▶ Task details:
Given the material below, return only the lines starting at the line with "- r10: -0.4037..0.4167" and ending at the line with "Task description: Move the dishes", exactly as they appear.

::::::::::

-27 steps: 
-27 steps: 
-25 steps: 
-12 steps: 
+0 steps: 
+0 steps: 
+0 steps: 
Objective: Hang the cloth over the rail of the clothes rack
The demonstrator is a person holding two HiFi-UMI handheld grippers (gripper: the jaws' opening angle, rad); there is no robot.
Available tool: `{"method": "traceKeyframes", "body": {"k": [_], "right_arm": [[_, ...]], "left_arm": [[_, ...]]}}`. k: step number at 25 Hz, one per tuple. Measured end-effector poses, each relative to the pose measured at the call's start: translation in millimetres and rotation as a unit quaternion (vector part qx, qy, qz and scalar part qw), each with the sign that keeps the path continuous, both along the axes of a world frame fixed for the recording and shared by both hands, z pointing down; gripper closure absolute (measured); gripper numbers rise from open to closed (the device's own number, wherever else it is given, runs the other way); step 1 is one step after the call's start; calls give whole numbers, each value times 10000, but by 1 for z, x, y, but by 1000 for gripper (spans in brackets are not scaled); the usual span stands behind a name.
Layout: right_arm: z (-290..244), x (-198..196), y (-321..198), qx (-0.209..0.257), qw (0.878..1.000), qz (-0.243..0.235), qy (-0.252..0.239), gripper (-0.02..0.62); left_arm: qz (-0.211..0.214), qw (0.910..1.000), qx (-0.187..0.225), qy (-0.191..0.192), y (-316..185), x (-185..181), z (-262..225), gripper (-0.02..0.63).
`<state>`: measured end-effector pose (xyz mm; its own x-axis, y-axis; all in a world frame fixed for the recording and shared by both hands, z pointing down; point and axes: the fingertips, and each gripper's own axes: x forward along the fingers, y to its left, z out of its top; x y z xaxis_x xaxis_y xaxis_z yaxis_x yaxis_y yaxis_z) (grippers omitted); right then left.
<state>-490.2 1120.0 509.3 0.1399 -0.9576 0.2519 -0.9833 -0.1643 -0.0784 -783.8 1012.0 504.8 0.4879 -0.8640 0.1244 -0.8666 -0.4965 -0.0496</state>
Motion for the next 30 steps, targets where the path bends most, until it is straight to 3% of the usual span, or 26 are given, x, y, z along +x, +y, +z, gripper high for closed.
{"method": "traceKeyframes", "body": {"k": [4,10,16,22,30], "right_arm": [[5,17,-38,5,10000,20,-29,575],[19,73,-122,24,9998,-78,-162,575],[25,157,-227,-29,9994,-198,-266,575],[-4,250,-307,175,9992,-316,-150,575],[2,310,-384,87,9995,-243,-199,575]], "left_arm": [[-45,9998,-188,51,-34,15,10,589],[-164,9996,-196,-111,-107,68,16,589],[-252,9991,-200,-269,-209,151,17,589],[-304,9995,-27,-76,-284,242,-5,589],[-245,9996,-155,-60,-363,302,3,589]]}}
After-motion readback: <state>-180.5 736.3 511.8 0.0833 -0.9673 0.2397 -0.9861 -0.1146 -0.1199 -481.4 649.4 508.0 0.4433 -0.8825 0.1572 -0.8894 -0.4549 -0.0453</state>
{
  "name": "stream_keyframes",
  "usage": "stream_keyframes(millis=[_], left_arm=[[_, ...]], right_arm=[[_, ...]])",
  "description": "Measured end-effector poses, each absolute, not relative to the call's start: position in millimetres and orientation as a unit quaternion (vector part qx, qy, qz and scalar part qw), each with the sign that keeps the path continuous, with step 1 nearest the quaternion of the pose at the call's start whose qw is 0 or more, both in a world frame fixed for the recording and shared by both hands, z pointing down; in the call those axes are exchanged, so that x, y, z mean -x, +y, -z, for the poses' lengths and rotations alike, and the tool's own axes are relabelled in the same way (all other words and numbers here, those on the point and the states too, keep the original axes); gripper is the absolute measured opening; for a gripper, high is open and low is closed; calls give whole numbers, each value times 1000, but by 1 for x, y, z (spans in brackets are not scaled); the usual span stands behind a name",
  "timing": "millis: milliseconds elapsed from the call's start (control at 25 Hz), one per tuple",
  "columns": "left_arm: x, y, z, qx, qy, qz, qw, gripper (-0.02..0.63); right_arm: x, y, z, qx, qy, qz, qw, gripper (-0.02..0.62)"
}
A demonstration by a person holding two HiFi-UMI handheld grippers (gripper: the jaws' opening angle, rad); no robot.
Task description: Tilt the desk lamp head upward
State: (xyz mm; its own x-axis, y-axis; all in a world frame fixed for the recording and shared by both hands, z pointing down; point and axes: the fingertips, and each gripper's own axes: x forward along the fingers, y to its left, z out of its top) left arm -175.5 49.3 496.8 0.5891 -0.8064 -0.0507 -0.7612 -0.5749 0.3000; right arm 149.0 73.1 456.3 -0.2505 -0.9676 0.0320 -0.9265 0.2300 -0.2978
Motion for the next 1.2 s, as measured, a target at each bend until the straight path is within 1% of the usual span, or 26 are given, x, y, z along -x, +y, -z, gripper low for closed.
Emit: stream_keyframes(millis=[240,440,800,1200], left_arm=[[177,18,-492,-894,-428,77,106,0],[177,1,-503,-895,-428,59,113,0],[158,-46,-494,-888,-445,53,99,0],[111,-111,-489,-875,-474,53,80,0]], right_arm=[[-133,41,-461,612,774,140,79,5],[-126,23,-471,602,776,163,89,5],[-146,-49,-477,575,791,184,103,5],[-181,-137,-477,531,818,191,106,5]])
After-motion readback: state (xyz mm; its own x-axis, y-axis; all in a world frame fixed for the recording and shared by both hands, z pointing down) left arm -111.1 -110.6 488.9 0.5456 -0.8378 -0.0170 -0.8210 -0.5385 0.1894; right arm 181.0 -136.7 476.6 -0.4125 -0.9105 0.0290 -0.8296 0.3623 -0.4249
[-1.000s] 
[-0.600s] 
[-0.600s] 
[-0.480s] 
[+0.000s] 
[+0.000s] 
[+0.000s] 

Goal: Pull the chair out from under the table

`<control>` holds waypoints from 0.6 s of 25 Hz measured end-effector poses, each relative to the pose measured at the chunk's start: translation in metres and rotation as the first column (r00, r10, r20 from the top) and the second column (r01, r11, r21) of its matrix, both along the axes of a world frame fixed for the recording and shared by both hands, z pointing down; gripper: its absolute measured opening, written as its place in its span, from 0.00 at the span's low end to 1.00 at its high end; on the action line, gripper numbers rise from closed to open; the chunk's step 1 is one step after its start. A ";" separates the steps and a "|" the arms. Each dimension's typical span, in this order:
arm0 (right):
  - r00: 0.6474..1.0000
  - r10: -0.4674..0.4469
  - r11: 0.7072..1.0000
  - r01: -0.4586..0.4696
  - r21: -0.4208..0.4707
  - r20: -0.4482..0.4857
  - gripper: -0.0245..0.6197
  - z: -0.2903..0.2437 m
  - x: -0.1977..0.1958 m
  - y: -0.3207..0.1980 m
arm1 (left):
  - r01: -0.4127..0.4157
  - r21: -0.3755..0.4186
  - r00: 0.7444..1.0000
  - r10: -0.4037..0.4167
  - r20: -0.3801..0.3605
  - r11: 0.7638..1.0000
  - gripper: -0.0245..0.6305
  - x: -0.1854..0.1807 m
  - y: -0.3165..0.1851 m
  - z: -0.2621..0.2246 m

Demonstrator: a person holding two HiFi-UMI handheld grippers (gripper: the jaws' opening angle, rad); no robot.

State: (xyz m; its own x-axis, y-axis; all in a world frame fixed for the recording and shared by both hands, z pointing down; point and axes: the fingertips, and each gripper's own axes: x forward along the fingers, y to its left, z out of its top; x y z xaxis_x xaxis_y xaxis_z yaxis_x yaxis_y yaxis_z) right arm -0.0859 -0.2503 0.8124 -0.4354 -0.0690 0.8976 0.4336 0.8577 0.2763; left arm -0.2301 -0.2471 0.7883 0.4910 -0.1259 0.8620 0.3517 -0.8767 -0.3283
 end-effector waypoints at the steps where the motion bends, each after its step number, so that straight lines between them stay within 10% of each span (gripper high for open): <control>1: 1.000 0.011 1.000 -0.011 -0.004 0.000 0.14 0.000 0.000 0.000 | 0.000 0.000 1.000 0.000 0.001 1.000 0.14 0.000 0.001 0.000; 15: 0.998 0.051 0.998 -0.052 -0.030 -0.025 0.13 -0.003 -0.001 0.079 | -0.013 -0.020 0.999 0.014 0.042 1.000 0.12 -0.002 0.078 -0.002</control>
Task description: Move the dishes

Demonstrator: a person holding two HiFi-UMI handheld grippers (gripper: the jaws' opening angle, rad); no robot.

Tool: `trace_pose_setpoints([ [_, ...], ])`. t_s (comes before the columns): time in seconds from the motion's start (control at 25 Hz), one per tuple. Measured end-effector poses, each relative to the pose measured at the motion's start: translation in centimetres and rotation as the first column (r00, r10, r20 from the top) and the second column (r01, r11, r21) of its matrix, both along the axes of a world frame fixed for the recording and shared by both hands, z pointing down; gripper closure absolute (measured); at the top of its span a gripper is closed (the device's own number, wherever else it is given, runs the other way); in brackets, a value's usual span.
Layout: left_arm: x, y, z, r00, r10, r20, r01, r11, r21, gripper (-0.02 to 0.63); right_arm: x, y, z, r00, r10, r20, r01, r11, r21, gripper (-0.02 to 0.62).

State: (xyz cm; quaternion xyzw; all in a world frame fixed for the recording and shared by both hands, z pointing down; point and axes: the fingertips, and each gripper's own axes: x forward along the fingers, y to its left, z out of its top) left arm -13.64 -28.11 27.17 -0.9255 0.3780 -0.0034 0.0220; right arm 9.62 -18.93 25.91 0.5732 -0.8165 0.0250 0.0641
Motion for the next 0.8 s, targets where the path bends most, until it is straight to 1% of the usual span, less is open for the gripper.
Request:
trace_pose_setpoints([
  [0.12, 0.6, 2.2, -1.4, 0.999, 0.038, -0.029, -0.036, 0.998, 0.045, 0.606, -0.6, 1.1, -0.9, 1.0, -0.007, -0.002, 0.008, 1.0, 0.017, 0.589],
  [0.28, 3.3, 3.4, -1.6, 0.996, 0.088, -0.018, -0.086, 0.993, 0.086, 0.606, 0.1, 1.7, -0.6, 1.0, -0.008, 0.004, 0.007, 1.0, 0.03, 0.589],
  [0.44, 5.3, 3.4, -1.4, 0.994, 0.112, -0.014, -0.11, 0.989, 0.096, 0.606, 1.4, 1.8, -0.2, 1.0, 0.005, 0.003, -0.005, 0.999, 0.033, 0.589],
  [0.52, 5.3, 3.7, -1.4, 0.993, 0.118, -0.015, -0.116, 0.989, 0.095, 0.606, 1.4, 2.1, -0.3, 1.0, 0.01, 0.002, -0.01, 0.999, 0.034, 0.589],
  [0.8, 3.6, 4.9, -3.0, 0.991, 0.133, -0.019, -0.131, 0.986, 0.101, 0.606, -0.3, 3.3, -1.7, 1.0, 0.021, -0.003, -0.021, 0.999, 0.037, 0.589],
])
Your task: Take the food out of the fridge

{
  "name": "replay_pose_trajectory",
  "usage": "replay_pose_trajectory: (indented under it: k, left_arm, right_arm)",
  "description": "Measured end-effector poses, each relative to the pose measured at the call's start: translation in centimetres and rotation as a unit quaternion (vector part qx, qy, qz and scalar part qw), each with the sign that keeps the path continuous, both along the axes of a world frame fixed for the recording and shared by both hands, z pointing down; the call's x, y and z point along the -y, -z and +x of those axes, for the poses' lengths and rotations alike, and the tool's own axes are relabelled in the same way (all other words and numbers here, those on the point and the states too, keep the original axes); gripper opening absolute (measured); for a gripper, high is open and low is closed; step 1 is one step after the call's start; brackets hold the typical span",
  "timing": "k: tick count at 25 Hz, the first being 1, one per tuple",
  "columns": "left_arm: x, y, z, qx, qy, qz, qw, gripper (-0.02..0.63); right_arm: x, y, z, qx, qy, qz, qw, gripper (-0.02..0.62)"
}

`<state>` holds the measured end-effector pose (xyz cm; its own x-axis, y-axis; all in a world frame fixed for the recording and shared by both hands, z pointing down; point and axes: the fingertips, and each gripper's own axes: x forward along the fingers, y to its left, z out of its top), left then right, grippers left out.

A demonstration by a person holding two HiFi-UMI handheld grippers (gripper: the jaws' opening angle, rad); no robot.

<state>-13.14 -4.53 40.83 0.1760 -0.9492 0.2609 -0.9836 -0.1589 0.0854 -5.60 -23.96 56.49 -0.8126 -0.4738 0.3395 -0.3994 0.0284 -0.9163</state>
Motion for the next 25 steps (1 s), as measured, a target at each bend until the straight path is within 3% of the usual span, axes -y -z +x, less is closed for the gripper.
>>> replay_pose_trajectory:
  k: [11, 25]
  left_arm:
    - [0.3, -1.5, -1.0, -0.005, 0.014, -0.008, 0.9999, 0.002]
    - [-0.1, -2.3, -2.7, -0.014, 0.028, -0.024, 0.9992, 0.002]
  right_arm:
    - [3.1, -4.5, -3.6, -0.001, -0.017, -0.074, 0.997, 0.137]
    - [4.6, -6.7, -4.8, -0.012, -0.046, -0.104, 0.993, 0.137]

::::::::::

▶ Answer box:
  - r10: -0.4037..0.4167
  - r20: -0.3801..0.3605
  - r11: 0.7638..1.0000
  - gripper: -0.0245..0.6305
  - x: -0.1854..0.1807 m
  - y: -0.3165..0.1851 m
  - z: -0.2621..0.2246 m

Demonstrator: a person holding two HiFi-UMI handheld grippers (gripper: the jaws' opening angle, rad); no robot.

State: (xyz m; its own x-axis, y-axis; all in a world frame fixed for the recording and shared by both hands, z pointing down; point and axes: the fingertips, and each gripper's own axes: x forward along the fingers, y to its left, z out of its top; x y z xaxis_x xaxis_y xaxis_z yaxis_x yaxis_y yaxis_z) right arm -0.0859 -0.2503 0.8124 -0.4354 -0.0690 0.8976 0.4336 0.8577 0.2763; left arm -0.2301 -0.2471 0.7883 0.4910 -0.1259 0.8620 0.3517 -0.8767 -0.3283
 end-effector waypoints at the steps where the motion bends, each after its step number, so that straight lines between them stay within 10% of each span (gripper high for open): <control>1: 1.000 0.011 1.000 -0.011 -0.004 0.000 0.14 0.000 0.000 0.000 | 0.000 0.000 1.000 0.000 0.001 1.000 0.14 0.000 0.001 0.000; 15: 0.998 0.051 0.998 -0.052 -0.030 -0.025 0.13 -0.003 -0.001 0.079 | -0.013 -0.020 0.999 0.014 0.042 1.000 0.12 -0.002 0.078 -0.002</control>
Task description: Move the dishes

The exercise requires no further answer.